EXERCISE BRIEF:
Will you write out the data exactly, excluding every picture?

^^^^

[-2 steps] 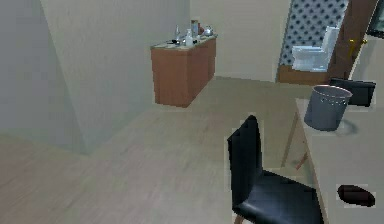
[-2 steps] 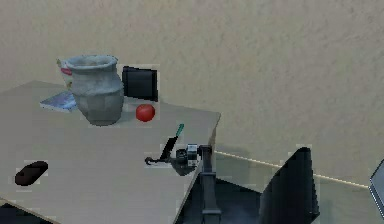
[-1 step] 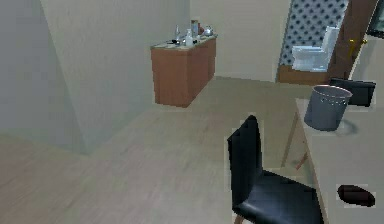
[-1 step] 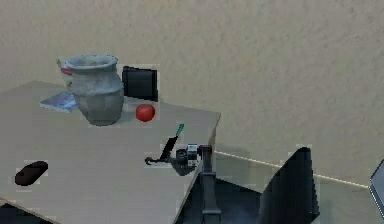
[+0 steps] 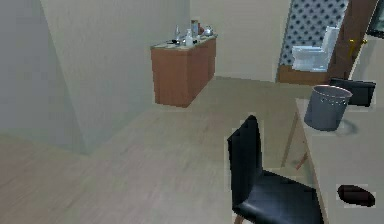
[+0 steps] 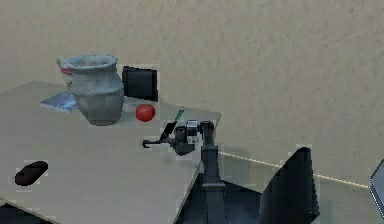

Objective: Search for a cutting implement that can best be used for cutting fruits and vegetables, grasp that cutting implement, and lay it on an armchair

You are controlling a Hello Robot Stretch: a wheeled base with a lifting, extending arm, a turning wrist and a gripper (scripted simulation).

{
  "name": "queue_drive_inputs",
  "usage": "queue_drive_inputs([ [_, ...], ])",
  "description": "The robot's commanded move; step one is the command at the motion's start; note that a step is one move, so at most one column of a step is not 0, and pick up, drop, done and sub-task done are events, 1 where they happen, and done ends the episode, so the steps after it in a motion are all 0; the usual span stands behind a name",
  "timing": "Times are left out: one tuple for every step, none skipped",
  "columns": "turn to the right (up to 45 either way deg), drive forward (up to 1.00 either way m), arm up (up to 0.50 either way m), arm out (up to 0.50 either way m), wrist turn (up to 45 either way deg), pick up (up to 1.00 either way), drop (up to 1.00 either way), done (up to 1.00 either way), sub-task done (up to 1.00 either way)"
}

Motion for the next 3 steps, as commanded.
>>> queue_drive_inputs([
  [0.0, 0.0, 0.24, 0.0, 0.0, 0.0, 0.0, 0.0, 0.0],
  [0.0, 0.0, 0.0, 0.0, -45.0, 0.0, 0.0, 0.0, 0.0],
  [0.0, 0.0, 0.0, 0.0, -45.0, 0.0, 0.0, 0.0, 0.0],
])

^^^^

RESULT FOR THIS TASK:
[-2 steps] 
[-2 steps] 
[-1 step] 
[-1 step] 
[+0 steps] 
[+0 steps] 

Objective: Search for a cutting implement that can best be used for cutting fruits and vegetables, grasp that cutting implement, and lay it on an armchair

You are controlling a Hello Robot Stretch: a wheeled base with a lifting, extending arm, a turning wrist and a gripper (scripted simulation).

{
  "name": "queue_drive_inputs",
  "usage": "queue_drive_inputs([ [_, ...], ])",
  "description": "The robot's commanded move; step one is the command at the motion's start; note that a step is one move, so at most one column of a step is not 0, and pick up, drop, done and sub-task done are events, 1 where they happen, and done ends the episode, so the steps after it in a motion are all 0; the usual span stands behind a name",
  "timing": "Times are left out: one tuple for every step, none skipped",
  "columns": "turn to the right (up to 45 either way deg), drive forward (up to 1.00 either way m), arm up (up to 0.50 either way m), arm out (up to 0.50 either way m), wrist turn (up to 45 either way deg), pick up (up to 1.00 either way), drop (up to 1.00 either way), done (up to 1.00 either way), sub-task done (up to 1.00 either way)"
}

Motion for the next 3 steps, as commanded.
>>> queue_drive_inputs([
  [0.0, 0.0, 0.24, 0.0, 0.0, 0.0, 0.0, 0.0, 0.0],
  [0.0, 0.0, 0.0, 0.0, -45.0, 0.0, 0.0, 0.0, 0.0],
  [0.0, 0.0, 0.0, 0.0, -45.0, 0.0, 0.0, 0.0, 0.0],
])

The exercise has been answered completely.